Understanding the Problem
We are given a set of stones on a 2D grid. Each stone is placed at a unique coordinate (x, y)
. We are allowed to remove a stone if there is at least one other stone in the same row or column.
The goal is to find the maximum number of stones we can remove, following the given rule.
At first glance, this may not seem like a graph problem—but it is. Think of each stone as a node in a graph. If two stones share the same row or column, draw an edge between them. The stones form connected components through these edges.

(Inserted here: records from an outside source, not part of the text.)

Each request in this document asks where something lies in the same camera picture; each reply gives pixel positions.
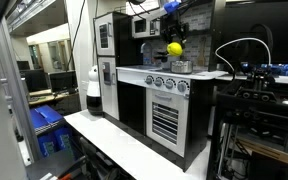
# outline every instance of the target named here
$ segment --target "white cable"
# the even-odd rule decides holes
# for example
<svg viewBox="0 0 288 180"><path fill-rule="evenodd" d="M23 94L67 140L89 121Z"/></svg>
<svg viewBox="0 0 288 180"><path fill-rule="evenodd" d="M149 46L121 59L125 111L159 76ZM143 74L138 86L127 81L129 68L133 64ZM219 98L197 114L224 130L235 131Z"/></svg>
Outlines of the white cable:
<svg viewBox="0 0 288 180"><path fill-rule="evenodd" d="M265 46L265 48L266 48L266 50L267 50L267 54L268 54L268 65L271 65L271 53L270 53L270 50L269 50L268 46L265 44L265 42L263 42L262 40L257 39L257 38L240 38L240 39L236 39L236 40L230 41L230 42L228 42L228 43L226 43L226 44L223 44L223 45L220 46L219 48L217 48L216 51L215 51L215 55L216 55L217 57L219 57L220 59L222 59L224 62L226 62L226 63L231 67L231 69L232 69L233 72L234 72L235 70L234 70L233 66L232 66L226 59L224 59L222 56L218 55L217 52L218 52L220 49L222 49L223 47L225 47L225 46L227 46L227 45L229 45L229 44L232 44L232 43L235 43L235 42L238 42L238 41L248 41L248 40L258 41L258 42L262 43L262 44Z"/></svg>

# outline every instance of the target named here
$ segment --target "microwave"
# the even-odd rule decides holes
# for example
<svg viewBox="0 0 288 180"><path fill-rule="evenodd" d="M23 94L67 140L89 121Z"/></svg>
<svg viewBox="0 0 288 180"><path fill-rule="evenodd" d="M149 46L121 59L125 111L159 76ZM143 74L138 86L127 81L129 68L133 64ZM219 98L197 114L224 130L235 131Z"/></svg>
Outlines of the microwave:
<svg viewBox="0 0 288 180"><path fill-rule="evenodd" d="M133 38L147 38L159 36L161 32L161 22L159 19L147 20L149 14L141 14L142 18L134 16L132 19Z"/></svg>

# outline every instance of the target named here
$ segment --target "faucet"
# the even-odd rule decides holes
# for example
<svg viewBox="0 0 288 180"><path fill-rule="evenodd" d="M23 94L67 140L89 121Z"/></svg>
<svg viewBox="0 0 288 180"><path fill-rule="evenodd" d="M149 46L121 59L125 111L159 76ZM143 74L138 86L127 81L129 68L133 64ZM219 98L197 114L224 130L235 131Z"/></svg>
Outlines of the faucet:
<svg viewBox="0 0 288 180"><path fill-rule="evenodd" d="M149 46L150 47L150 52L151 52L150 62L152 62L152 59L153 59L153 48L152 48L152 45L150 43L143 43L142 46L141 46L141 53L142 54L144 53L144 47L145 46Z"/></svg>

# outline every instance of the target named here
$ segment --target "yellow ball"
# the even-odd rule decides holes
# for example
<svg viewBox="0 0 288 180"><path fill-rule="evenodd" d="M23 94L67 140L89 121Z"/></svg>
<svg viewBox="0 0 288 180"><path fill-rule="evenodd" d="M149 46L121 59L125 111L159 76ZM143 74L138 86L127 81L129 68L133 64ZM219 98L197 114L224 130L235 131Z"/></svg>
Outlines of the yellow ball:
<svg viewBox="0 0 288 180"><path fill-rule="evenodd" d="M183 53L182 46L177 42L172 42L167 46L167 52L171 56L180 56Z"/></svg>

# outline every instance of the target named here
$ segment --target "stove knob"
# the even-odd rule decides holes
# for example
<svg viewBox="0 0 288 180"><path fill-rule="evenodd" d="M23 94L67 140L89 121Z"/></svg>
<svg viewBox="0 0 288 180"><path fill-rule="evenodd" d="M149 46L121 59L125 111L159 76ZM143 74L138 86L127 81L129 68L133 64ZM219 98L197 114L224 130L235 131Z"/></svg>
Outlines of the stove knob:
<svg viewBox="0 0 288 180"><path fill-rule="evenodd" d="M165 86L166 86L167 89L172 89L172 88L173 88L173 82L167 81L167 82L165 83Z"/></svg>
<svg viewBox="0 0 288 180"><path fill-rule="evenodd" d="M145 82L146 82L146 84L152 84L153 79L152 79L151 77L147 77L147 78L145 79Z"/></svg>
<svg viewBox="0 0 288 180"><path fill-rule="evenodd" d="M186 84L185 83L179 83L177 85L177 89L180 91L180 92L185 92L186 90Z"/></svg>
<svg viewBox="0 0 288 180"><path fill-rule="evenodd" d="M155 84L155 86L160 87L160 86L162 86L162 80L161 79L156 79L154 84Z"/></svg>

From each connected component, we can remove all the stones except one. Therefore, the number of stones we can remove is:
total number of stones - number of connected components
Step-by-Step Solution with Example
step 1: Represent the Problem as a Graph
Each stone is a node. If two stones have the same row or the same column, draw an edge between them.
For example, suppose the stones are placed at the following coordinates:
[[0, 0], [0, 1], [1, 0], [1, 2], [2, 2], [2, 3]]

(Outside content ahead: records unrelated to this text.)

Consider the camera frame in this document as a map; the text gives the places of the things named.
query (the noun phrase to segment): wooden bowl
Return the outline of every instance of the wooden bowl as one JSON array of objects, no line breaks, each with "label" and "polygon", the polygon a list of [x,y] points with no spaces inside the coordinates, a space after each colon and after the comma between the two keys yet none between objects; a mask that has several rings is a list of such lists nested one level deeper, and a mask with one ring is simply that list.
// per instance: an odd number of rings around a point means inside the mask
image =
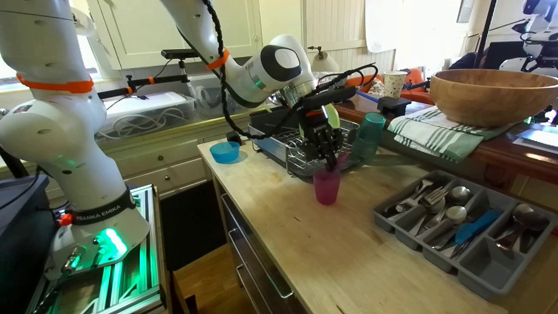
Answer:
[{"label": "wooden bowl", "polygon": [[430,77],[430,98],[458,124],[498,128],[542,112],[558,98],[558,79],[500,70],[446,70]]}]

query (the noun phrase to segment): pink cup
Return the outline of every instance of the pink cup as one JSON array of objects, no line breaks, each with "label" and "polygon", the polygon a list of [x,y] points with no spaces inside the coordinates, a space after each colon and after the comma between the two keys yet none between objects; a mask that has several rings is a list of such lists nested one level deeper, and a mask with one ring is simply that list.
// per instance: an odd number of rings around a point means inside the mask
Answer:
[{"label": "pink cup", "polygon": [[332,205],[336,201],[339,180],[341,180],[341,173],[338,170],[331,173],[325,170],[315,172],[313,194],[317,203]]}]

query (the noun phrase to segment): blue bowl
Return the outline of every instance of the blue bowl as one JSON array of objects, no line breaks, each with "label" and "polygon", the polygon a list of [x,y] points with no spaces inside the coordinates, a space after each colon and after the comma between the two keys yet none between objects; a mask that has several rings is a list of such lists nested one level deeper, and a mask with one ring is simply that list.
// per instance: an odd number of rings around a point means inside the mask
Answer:
[{"label": "blue bowl", "polygon": [[209,149],[212,159],[219,165],[231,165],[238,159],[238,144],[221,142]]}]

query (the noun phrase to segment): orange stripe
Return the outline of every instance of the orange stripe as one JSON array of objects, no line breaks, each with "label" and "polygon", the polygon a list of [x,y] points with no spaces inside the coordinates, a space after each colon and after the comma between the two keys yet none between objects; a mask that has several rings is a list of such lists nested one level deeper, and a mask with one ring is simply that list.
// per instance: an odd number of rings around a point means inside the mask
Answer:
[{"label": "orange stripe", "polygon": [[224,49],[223,58],[207,65],[209,72],[221,69],[226,63],[228,56],[230,56],[230,53]]},{"label": "orange stripe", "polygon": [[15,76],[17,81],[29,88],[29,90],[41,90],[41,91],[67,91],[71,95],[87,95],[92,90],[92,81],[74,81],[66,84],[45,84],[45,83],[29,83],[20,77],[20,74]]}]

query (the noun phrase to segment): towel
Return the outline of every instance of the towel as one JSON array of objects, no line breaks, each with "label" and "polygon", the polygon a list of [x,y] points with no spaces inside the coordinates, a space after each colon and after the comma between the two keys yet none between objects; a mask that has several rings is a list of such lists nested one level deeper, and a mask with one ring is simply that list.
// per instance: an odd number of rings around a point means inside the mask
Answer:
[{"label": "towel", "polygon": [[437,107],[395,117],[386,126],[393,140],[404,147],[451,163],[463,161],[484,140],[502,135],[509,126],[484,130],[451,123]]}]

We connect stones sharing rows or columns:
- [0, 0] is connected to [0, 1] and [1, 0]
- [1, 2] is connected to [2, 2]
- [2, 2] is connected to [2, 3]
We get two connected components: one with [0, 0], [0, 1], [1, 0] and another with [1, 2], [2, 2], [2, 3].

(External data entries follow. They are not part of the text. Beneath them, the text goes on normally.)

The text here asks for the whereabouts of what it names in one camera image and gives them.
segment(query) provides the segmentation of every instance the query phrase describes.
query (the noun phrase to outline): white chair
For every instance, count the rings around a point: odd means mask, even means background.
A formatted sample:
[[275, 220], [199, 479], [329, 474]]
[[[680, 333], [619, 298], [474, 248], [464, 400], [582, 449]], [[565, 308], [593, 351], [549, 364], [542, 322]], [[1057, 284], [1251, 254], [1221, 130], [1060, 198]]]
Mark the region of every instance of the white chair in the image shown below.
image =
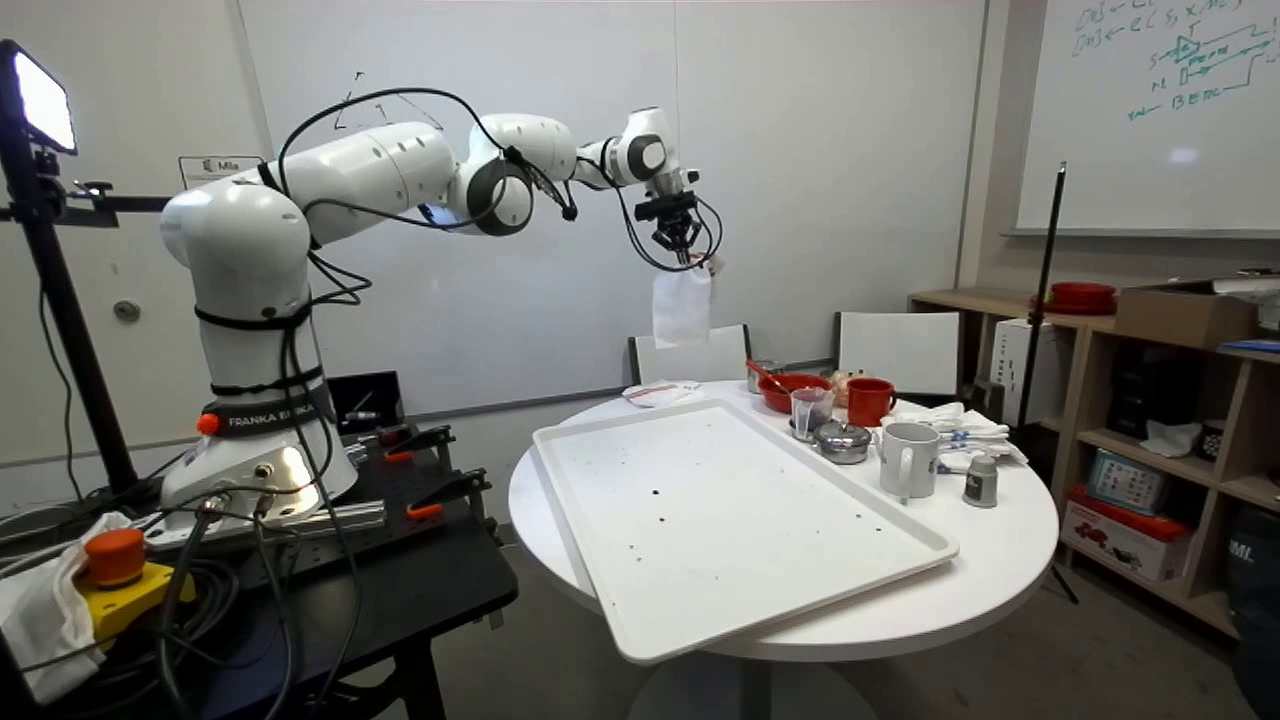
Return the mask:
[[752, 361], [749, 325], [708, 328], [706, 344], [662, 347], [651, 335], [631, 335], [631, 375], [651, 379], [746, 379]]
[[887, 379], [901, 395], [961, 391], [961, 314], [842, 314], [836, 370]]

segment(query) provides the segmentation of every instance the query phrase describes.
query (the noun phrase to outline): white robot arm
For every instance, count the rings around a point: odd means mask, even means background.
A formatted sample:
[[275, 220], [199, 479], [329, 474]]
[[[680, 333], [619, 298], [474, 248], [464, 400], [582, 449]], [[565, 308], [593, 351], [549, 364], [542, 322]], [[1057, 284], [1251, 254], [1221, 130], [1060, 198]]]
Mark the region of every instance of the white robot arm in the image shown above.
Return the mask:
[[673, 162], [665, 112], [637, 112], [615, 139], [582, 149], [549, 118], [485, 118], [457, 162], [431, 126], [369, 130], [296, 155], [180, 191], [161, 233], [191, 272], [214, 405], [199, 449], [164, 477], [164, 510], [240, 490], [274, 490], [280, 514], [305, 514], [356, 485], [329, 414], [314, 333], [307, 255], [387, 216], [440, 207], [467, 233], [514, 237], [536, 191], [643, 183], [643, 220], [693, 226], [693, 191]]

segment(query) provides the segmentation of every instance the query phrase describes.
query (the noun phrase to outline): desk
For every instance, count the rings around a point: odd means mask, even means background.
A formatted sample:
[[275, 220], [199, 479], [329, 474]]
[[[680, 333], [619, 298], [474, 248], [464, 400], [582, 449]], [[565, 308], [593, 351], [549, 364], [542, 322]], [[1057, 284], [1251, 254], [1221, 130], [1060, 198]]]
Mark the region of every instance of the desk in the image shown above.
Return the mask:
[[[395, 662], [387, 695], [400, 695], [407, 718], [446, 718], [438, 689], [431, 639], [457, 626], [482, 621], [518, 602], [518, 576], [495, 554], [495, 540], [464, 510], [448, 514], [446, 530], [422, 533], [400, 510], [425, 498], [422, 474], [364, 468], [344, 499], [385, 499], [387, 523], [380, 533], [354, 533], [360, 548], [360, 615], [344, 658], [344, 672], [378, 662]], [[294, 693], [322, 689], [339, 662], [356, 614], [348, 563], [315, 568], [283, 585], [296, 628]], [[264, 718], [280, 693], [283, 636], [275, 626], [274, 593], [247, 593], [199, 643], [225, 668], [187, 662], [180, 683], [199, 718]]]
[[[778, 434], [784, 416], [768, 414], [746, 379], [706, 386], [699, 395], [740, 405]], [[643, 414], [623, 400], [598, 405], [569, 426]], [[845, 468], [852, 485], [875, 485], [880, 466]], [[961, 546], [961, 556], [928, 576], [869, 593], [796, 621], [708, 643], [713, 658], [778, 662], [778, 663], [845, 663], [936, 650], [998, 626], [1045, 576], [1060, 521], [1045, 479], [1033, 468], [1001, 474], [1001, 506], [974, 510], [961, 499], [966, 477], [939, 477], [936, 498], [908, 506], [911, 517]], [[582, 598], [593, 598], [569, 530], [544, 492], [531, 453], [519, 457], [510, 490], [510, 514], [530, 554]]]

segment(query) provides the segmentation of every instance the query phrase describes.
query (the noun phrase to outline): white table
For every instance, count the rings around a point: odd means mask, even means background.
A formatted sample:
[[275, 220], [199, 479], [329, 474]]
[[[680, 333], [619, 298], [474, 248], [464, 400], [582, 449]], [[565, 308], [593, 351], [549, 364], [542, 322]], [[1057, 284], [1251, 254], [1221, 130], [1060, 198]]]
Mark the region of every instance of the white table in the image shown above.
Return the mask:
[[[768, 414], [764, 400], [746, 387], [746, 379], [699, 386], [699, 395], [721, 395], [752, 409], [778, 434], [787, 434], [784, 416]], [[572, 416], [569, 426], [608, 421], [623, 414], [643, 409], [608, 400]], [[880, 466], [852, 466], [845, 468], [845, 477], [858, 485], [875, 485]], [[773, 663], [845, 663], [936, 650], [998, 626], [1045, 576], [1060, 540], [1060, 517], [1033, 468], [1001, 468], [998, 510], [966, 506], [961, 490], [966, 477], [939, 477], [936, 498], [908, 506], [911, 517], [961, 546], [961, 556], [948, 568], [796, 621], [735, 632], [708, 643], [706, 652]], [[544, 492], [531, 453], [525, 453], [514, 474], [510, 514], [525, 548], [552, 576], [583, 598], [598, 598], [593, 576], [583, 573], [576, 546], [560, 523], [552, 498]]]

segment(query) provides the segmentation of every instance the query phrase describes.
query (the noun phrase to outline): plastic tray
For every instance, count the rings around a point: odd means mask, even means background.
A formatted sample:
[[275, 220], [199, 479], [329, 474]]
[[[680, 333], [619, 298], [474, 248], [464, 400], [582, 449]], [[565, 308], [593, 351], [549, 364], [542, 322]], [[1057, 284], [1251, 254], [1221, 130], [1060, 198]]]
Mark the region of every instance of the plastic tray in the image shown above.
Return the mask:
[[721, 400], [542, 430], [531, 453], [637, 663], [958, 556], [875, 490]]

step 2: Count Connected Components
We can use Depth-First Search (DFS) to visit all stones in a connected component.
Maintain a visited set. For each unvisited stone, do a DFS and mark all stones in that component as visited. Count how many times you initiate DFS—this gives the number of connected components.
step 3: Calculate the Answer
Once we know the number of connected components, subtract that from the total number of stones.
In our example:
Total stones = 6
Connected components = 2
Removable stones = 6 - 2 = 4
Edge Cases
- No stones: If the input is empty, the answer is 0.
- All stones in different rows and columns: No stone shares a row or column, so no stone can be removed. Each stone is its own component.
- All stones in the same row or column: All stones belong to one component, so we can remove all except one.
- Duplicate coordinates: Problem assumes all coordinates are unique, but validation might be necessary in real input.
Finally
This problem is a classic example of reducing a 2D grid problem into a graph traversal problem. By modeling the connections between stones based on rows and columns, we were able to use DFS to find connected components and calculate the solution efficiently.
Always remember: when you’re allowed to remove things based on indirect connections, it often signals that a graph approach will help.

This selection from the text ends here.